--- EXERCISE BRIEF ---
After finding the line containing "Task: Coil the" below, please output that line and each following one through the line containing "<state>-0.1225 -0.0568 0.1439", exactly as written.

[Records contained in a dataset]
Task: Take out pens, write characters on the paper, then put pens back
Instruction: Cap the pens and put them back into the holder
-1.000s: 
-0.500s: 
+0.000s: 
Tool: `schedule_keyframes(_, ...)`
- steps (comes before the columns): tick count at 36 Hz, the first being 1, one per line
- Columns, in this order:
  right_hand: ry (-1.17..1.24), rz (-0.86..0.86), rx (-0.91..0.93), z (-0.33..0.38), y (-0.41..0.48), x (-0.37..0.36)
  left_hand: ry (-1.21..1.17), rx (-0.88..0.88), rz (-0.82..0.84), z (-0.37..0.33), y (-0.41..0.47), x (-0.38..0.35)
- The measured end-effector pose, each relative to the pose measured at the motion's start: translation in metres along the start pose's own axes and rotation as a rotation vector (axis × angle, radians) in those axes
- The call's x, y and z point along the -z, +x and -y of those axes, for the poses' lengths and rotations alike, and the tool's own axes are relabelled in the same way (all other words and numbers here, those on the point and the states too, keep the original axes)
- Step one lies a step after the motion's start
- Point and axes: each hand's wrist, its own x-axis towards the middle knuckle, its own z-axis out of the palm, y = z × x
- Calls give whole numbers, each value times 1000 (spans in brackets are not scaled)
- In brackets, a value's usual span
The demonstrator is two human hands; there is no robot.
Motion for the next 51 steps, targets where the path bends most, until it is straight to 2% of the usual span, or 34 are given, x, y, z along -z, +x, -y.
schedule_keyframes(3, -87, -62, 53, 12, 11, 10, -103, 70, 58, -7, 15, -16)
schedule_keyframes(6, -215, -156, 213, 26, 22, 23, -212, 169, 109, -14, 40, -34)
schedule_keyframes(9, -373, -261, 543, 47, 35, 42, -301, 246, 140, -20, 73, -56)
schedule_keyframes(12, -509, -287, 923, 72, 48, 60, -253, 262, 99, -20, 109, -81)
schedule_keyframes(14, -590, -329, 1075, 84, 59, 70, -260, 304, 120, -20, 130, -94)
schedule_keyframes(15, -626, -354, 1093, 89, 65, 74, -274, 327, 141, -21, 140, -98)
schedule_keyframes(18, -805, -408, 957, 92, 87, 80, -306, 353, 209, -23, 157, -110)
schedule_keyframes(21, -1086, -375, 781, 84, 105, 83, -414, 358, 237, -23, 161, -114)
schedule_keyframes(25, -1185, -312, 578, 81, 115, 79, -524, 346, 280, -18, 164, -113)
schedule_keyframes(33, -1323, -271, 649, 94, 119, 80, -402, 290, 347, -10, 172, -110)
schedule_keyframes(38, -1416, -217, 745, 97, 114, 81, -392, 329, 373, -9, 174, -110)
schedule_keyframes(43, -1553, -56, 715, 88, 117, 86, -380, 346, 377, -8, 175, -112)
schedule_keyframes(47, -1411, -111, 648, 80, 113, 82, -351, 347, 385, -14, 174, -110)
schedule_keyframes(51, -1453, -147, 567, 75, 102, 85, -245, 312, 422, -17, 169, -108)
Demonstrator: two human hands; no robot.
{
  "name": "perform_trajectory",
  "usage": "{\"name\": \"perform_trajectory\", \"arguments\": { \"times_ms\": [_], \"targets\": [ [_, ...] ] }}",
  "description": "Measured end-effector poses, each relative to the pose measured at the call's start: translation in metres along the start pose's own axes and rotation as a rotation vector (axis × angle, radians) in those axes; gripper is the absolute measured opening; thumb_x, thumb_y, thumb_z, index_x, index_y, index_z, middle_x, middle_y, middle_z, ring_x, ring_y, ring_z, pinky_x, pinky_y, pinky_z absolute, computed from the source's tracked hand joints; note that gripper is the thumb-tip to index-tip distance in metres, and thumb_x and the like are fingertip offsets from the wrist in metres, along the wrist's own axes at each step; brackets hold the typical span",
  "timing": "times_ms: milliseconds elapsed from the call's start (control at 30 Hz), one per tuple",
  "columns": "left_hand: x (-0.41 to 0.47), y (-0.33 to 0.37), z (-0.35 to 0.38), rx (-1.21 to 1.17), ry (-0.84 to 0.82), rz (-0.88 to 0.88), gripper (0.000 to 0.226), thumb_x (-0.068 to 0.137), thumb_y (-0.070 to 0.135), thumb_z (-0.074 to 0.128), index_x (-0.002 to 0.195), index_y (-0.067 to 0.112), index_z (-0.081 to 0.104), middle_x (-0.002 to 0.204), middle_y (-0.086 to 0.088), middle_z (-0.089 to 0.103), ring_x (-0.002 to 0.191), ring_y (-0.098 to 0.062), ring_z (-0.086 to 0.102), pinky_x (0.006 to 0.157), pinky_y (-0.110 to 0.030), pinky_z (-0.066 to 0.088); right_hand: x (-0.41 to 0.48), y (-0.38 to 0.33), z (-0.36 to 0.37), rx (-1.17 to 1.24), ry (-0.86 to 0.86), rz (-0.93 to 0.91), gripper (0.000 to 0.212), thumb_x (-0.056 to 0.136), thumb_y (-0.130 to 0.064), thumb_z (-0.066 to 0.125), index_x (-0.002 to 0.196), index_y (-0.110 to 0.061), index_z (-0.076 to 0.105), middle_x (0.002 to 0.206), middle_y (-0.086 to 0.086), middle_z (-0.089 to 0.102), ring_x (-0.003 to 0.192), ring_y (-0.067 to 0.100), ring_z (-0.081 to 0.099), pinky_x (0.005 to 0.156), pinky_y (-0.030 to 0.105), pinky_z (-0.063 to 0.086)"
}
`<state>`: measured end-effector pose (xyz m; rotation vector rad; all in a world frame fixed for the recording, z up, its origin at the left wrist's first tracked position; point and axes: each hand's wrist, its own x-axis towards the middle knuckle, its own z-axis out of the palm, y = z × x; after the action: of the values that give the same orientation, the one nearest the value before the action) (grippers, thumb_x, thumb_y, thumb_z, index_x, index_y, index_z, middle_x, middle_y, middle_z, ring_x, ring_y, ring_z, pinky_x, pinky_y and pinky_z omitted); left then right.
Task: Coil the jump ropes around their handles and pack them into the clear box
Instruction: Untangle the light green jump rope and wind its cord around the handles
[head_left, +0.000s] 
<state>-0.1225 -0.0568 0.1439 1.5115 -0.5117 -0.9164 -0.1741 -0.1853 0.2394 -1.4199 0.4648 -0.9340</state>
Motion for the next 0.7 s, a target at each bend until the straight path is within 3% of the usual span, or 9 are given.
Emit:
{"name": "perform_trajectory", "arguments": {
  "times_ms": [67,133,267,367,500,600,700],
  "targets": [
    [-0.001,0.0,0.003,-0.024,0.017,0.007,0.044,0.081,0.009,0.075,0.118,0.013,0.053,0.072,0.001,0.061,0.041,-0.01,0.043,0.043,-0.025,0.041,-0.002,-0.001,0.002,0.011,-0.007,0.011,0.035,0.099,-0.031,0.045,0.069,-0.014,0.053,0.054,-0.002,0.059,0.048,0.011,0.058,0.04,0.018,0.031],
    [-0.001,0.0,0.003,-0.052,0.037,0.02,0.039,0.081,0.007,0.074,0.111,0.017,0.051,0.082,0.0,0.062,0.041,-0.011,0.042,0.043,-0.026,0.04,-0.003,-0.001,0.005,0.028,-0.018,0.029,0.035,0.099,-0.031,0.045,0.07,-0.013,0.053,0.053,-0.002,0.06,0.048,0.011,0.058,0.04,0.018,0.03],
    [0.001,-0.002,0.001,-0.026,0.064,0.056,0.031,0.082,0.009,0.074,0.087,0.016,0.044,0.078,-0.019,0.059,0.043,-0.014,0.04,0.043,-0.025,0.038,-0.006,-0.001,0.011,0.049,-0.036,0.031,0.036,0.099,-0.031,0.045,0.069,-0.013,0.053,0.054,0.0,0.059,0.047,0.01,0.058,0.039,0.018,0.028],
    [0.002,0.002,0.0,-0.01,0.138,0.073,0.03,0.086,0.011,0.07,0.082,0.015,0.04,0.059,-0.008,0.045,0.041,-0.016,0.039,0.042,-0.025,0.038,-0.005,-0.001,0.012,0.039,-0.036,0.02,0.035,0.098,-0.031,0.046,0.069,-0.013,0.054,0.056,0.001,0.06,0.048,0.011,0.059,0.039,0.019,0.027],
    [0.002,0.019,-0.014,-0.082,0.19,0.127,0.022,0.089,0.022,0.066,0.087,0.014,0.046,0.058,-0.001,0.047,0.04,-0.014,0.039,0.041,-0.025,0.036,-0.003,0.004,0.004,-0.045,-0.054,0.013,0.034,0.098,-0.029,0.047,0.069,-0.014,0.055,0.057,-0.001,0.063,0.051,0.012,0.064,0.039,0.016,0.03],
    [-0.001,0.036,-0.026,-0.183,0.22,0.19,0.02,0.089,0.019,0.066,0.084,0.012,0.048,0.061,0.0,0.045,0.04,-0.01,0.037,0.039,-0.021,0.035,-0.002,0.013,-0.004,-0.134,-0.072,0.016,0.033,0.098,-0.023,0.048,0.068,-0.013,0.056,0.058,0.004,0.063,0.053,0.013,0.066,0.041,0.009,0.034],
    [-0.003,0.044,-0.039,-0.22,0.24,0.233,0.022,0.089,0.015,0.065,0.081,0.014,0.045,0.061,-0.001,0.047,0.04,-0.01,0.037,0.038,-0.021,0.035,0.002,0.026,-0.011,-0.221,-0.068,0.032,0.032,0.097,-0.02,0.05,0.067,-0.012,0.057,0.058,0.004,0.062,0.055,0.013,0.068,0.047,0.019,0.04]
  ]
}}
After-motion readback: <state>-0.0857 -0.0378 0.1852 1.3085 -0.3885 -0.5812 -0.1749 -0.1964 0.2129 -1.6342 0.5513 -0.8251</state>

--- TASK RESULT ---
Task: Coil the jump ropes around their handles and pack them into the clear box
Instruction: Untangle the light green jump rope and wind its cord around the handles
[head_left, +0.000s] 
<state>-0.1225 -0.0568 0.1439 1.5115 -0.5117 -0.9164 -0.1741 -0.1853 0.2394 -1.4199 0.4648 -0.9340</state>

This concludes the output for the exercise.